#### What is being asked:
Reproduce all of the listing below without alteration.

** Material provided follows **

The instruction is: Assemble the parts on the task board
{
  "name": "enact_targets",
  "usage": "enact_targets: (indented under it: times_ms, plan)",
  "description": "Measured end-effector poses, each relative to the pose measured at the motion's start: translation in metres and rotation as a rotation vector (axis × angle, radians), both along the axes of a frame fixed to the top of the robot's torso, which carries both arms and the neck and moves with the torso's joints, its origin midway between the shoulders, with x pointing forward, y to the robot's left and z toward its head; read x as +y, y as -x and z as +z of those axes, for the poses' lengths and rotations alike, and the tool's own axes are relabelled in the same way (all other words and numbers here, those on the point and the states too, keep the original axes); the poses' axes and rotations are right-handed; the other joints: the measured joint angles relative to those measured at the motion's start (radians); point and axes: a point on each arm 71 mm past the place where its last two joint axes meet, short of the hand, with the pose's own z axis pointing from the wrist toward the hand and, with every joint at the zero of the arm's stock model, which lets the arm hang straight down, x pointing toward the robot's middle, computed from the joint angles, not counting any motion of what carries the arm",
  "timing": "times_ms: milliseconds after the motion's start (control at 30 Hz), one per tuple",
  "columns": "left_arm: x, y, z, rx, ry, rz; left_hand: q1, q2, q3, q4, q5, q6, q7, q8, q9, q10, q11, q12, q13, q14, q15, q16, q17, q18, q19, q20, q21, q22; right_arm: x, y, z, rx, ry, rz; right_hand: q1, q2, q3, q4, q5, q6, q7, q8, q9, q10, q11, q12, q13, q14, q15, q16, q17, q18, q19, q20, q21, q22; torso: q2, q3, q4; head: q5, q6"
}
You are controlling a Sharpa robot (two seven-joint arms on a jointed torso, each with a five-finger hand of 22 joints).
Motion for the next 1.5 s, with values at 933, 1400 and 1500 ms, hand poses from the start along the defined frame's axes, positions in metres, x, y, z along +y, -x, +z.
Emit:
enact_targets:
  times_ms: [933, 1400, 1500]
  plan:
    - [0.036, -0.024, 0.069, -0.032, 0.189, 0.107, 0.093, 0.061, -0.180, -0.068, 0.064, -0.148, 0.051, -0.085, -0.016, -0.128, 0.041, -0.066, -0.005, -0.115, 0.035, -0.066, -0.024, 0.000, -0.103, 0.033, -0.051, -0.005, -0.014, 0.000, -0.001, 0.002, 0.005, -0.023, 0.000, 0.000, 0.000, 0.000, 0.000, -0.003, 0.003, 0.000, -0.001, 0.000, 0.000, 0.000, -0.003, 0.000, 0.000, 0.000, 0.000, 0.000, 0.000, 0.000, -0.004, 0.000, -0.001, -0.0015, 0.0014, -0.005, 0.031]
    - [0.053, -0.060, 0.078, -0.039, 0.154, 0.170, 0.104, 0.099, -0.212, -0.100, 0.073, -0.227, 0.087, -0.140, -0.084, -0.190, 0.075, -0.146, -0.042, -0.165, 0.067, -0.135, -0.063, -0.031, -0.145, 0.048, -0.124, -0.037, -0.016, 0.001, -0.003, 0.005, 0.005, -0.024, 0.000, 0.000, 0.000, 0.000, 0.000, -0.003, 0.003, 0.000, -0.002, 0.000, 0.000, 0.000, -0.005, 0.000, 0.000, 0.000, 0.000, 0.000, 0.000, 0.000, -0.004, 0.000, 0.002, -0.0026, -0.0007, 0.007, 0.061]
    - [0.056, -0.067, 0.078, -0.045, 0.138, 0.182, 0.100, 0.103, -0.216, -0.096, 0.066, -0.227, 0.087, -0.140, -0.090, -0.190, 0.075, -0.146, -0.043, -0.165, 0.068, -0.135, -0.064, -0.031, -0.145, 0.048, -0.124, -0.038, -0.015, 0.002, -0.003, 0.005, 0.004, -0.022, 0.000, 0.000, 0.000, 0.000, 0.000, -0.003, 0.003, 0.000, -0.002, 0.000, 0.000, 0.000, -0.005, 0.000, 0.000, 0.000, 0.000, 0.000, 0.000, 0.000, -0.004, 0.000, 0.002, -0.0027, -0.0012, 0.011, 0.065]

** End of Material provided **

#### Response to the task:
The instruction is: Assemble the parts on the task board
{
  "name": "enact_targets",
  "usage": "enact_targets: (indented under it: times_ms, plan)",
  "description": "Measured end-effector poses, each relative to the pose measured at the motion's start: translation in metres and rotation as a rotation vector (axis × angle, radians), both along the axes of a frame fixed to the top of the robot's torso, which carries both arms and the neck and moves with the torso's joints, its origin midway between the shoulders, with x pointing forward, y to the robot's left and z toward its head; read x as +y, y as -x and z as +z of those axes, for the poses' lengths and rotations alike, and the tool's own axes are relabelled in the same way (all other words and numbers here, those on the point and the states too, keep the original axes); the poses' axes and rotations are right-handed; the other joints: the measured joint angles relative to those measured at the motion's start (radians); point and axes: a point on each arm 71 mm past the place where its last two joint axes meet, short of the hand, with the pose's own z axis pointing from the wrist toward the hand and, with every joint at the zero of the arm's stock model, which lets the arm hang straight down, x pointing toward the robot's middle, computed from the joint angles, not counting any motion of what carries the arm",
  "timing": "times_ms: milliseconds after the motion's start (control at 30 Hz), one per tuple",
  "columns": "left_arm: x, y, z, rx, ry, rz; left_hand: q1, q2, q3, q4, q5, q6, q7, q8, q9, q10, q11, q12, q13, q14, q15, q16, q17, q18, q19, q20, q21, q22; right_arm: x, y, z, rx, ry, rz; right_hand: q1, q2, q3, q4, q5, q6, q7, q8, q9, q10, q11, q12, q13, q14, q15, q16, q17, q18, q19, q20, q21, q22; torso: q2, q3, q4; head: q5, q6"
}
You are controlling a Sharpa robot (two seven-joint arms on a jointed torso, each with a five-finger hand of 22 joints).
Motion for the next 1.5 s, with values at 933, 1400 and 1500 ms, hand poses from the start along the defined frame's axes, positions in metres, x, y, z along +y, -x, +z.
Emit:
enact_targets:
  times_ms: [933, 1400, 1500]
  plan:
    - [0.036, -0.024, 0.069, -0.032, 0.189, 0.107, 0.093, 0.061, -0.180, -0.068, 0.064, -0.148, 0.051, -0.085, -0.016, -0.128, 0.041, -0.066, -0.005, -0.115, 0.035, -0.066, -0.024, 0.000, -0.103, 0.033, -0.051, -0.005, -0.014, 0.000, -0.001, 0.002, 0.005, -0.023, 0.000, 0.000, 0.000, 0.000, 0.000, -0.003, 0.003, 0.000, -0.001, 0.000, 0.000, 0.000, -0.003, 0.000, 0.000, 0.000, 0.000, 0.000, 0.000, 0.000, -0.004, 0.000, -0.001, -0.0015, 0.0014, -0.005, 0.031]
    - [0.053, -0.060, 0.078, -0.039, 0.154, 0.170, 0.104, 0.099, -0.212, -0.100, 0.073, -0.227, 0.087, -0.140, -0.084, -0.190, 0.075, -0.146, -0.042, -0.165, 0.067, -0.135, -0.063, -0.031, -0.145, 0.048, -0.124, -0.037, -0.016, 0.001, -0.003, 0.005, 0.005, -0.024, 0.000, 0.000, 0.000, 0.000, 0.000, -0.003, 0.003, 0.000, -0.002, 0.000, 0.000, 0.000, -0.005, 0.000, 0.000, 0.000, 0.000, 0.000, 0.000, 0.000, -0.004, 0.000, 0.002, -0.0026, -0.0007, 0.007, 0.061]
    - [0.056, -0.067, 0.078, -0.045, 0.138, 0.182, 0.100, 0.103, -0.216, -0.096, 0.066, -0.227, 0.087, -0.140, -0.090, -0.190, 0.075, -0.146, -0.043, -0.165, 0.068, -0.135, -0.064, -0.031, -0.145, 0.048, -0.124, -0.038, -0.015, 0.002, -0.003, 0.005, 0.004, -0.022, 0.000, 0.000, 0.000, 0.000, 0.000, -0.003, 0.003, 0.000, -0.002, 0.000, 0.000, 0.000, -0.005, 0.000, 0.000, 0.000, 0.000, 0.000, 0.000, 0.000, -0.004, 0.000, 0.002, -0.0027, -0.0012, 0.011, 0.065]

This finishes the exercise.